General Motors and its Cruise Robo-taxi company have launched a lawsuit to prevent Ford Motor Company from marketing its hands-free driving technology under the moniker “BlueCruise,” the firm announced on Saturday. GM alleged Ford’s use of the BlueCruise term infringed on GM’s Super Cruise trademark and Cruise’s trademark in a statement posted shortly after midnight Detroit time.

General Motors said in its statement, “While General Motors had hoped to resolve the trademark infringement matter with Ford amicably, we were left with no choice but to vigorously defend our brands and protect the equity our products and technology have earned over several years in the market.” In a lawsuit filed on Friday, General Motors said that the automakers had engaged in lengthy negotiations but could not resolve the conflict.

In the complaint, General Motors claims trademark infringement and unfair competition. Ford has petitioned the court for an injunction prohibiting it from using the BlueCruise moniker, as well as specific damages. The action, filed in federal court in California, was described by Ford as meritless and ridiculous. Drivers have understood cruise control for decades; every carmaker offers it, and the term cruise is a standard shorthand for the function.

That’s why BlueCruise was picked as the name for Ford’s Intelligent Adaptive Cruise Control’s next evolution.
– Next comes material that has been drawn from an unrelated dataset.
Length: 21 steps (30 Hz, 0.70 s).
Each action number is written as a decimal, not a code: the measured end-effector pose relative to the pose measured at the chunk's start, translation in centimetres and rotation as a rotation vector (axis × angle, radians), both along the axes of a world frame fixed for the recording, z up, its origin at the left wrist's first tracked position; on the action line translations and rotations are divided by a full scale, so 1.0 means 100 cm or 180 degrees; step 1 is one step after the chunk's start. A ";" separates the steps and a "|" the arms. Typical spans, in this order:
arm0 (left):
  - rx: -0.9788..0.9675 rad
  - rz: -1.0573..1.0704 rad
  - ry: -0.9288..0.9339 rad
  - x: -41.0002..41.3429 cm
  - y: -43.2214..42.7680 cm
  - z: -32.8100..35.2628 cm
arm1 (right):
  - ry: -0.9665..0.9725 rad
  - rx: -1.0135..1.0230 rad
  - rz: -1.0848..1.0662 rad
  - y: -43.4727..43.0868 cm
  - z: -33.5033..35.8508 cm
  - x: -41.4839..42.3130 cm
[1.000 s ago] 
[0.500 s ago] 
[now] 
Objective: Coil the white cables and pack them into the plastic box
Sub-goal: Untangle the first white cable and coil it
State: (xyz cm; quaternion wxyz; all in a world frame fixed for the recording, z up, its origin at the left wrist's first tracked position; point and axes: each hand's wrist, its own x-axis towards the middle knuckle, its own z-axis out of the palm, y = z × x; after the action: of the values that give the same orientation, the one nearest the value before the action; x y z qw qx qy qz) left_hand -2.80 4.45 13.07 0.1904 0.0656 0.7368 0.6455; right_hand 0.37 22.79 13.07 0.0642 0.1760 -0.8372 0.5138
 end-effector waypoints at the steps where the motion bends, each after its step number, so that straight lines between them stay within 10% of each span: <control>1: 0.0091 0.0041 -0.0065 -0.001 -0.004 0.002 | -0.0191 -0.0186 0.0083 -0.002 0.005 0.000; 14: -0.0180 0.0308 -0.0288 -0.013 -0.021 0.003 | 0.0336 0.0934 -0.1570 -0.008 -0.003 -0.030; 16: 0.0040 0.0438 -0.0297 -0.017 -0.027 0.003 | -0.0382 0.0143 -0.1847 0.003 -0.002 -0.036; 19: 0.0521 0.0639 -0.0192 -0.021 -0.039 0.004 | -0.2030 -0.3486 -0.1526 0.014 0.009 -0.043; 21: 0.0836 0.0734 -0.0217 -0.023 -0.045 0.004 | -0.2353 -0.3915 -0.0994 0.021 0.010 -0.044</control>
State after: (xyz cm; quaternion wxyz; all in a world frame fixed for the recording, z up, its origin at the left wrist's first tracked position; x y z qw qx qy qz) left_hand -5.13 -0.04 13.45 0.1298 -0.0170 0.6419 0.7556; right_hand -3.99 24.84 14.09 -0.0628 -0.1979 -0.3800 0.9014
In traffic jams or on highways, automakers are racing to deliver technology that will allow drivers to take their hands off the steering wheel. Unfortunately, advanced Driver Assistance Systems, such as Tesla’s semi-automated Autopilot, are not designed to enable drivers to withdraw from driving for long periods altogether.For decades, automakers have used the term cruise to designate cruise control systems that allow drivers to choose a speed that the vehicle will maintain, typically on highways.